# Task statement
Note each line in the data below that holds "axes", and copy it.

START Supplied data

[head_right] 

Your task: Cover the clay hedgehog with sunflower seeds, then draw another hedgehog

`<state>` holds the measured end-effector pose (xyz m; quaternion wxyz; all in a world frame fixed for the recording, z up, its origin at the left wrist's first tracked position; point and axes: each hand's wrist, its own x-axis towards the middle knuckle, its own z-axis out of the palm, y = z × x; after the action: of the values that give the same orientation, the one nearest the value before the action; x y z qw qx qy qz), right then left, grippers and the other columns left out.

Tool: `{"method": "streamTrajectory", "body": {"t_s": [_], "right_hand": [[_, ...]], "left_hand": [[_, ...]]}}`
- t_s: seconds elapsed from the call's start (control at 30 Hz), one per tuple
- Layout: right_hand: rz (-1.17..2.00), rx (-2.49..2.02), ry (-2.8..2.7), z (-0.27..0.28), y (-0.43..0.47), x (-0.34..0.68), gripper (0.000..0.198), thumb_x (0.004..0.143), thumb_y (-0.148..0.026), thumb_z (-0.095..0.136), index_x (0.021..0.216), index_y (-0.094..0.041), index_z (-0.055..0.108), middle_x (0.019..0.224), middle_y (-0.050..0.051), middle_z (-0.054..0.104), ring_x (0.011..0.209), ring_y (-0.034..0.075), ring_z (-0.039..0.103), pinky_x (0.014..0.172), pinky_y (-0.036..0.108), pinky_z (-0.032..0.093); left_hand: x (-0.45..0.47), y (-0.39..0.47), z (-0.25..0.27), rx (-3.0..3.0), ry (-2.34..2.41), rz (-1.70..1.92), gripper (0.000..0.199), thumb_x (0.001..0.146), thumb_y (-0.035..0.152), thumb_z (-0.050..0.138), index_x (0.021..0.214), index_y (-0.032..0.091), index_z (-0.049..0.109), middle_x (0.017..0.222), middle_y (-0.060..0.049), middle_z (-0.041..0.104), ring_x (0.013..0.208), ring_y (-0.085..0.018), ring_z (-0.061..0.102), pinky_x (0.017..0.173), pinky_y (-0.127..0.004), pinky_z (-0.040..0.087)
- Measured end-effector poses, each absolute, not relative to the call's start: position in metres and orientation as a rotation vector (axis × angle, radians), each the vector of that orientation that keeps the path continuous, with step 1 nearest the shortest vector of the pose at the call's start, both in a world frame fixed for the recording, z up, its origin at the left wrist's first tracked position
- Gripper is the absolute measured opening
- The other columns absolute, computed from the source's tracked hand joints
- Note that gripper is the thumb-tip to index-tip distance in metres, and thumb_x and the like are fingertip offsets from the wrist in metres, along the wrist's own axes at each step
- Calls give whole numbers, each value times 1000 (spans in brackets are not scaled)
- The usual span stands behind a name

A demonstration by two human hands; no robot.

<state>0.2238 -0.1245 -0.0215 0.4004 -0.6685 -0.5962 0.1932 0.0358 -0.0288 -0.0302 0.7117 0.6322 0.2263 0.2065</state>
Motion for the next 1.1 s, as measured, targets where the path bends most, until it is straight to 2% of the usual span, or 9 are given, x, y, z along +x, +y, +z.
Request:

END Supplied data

# Answer section
`<state>` holds the measured end-effector pose (xyz m; quaternion wxyz; all in a world frame fixed for the recording, z up, its origin at the left wrist's first tracked position; point and axes: each hand's wrist, its own x-axis towards the middle knuckle, its own z-axis out of the palm, y = z × x; after the action: of the values that give the same orientation, the one nearest the value before the action; x y z qw qx qy qz), right then left, grippers and the other columns left out.
- Note that gripper is the thumb-tip to index-tip distance in metres, and thumb_x and the like are fingertip offsets from the wrist in metres, along the wrist's own axes at each step

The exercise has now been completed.